Entries supplied:
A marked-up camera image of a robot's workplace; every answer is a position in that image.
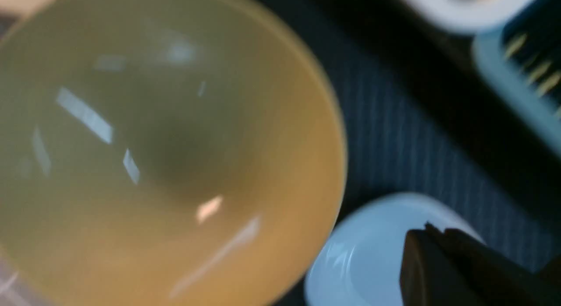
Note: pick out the teal chopstick bin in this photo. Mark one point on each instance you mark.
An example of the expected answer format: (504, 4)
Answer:
(501, 76)

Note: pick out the yellow noodle bowl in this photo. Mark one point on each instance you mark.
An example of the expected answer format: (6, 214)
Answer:
(163, 153)

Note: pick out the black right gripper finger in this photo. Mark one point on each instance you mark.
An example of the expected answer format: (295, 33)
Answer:
(451, 268)

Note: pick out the white square sauce dish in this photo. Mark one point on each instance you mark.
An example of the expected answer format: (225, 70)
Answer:
(360, 263)

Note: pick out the black serving tray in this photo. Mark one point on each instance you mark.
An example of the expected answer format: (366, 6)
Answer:
(415, 123)

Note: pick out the white spoon bin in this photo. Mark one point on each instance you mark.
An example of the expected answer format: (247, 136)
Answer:
(466, 17)

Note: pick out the pile of black chopsticks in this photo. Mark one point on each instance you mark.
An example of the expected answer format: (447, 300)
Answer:
(533, 42)

Problem statement: Each line above that holds the string "example" should be copied and shown.

Task response:
An example of the expected answer format: (504, 4)
An example of the expected answer format: (6, 214)
An example of the expected answer format: (295, 33)
An example of the expected answer format: (225, 70)
An example of the expected answer format: (366, 6)
An example of the expected answer format: (247, 136)
An example of the expected answer format: (447, 300)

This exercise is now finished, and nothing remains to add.